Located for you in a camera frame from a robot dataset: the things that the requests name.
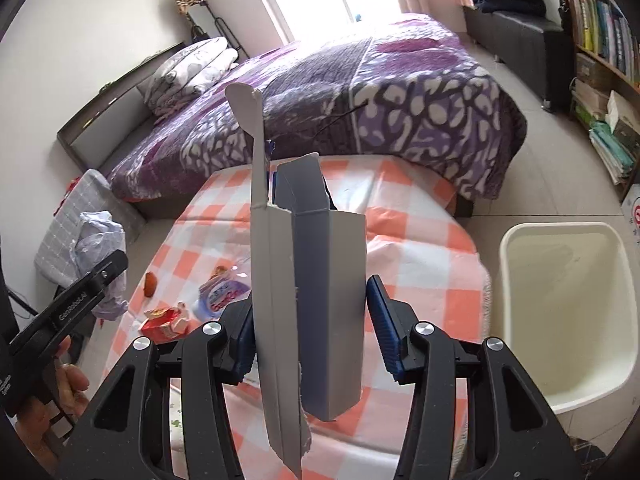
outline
--
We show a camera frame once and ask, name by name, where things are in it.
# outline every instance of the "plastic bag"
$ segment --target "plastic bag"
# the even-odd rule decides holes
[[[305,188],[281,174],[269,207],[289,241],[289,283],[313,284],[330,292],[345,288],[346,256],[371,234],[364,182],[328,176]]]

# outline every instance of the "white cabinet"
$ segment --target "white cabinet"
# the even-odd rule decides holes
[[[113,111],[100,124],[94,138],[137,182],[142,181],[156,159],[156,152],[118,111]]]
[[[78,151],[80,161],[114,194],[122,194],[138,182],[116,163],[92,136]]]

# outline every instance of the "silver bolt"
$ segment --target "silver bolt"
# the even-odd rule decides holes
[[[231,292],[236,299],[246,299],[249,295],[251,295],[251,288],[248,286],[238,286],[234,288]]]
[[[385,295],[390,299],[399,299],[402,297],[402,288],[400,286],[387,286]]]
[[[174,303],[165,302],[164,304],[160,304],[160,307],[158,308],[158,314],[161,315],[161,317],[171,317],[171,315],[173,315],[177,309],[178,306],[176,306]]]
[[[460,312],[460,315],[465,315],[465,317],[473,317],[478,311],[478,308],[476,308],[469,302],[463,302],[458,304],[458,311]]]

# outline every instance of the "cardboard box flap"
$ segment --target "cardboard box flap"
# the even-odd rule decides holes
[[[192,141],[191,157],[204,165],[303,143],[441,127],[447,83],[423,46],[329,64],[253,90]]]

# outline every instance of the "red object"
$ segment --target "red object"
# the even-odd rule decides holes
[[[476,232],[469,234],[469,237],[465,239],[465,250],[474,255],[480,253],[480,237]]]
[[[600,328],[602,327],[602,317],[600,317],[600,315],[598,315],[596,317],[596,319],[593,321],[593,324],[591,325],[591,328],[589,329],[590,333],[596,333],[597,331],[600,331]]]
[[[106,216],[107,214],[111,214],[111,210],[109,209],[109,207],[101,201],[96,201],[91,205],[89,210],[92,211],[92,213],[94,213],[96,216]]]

## WHAT THE TASK ASKS
All lines above that contain "flap" are required in the answer.

## EXERCISE SOLUTION
# outline every instance of the "cardboard box flap"
$ segment --target "cardboard box flap"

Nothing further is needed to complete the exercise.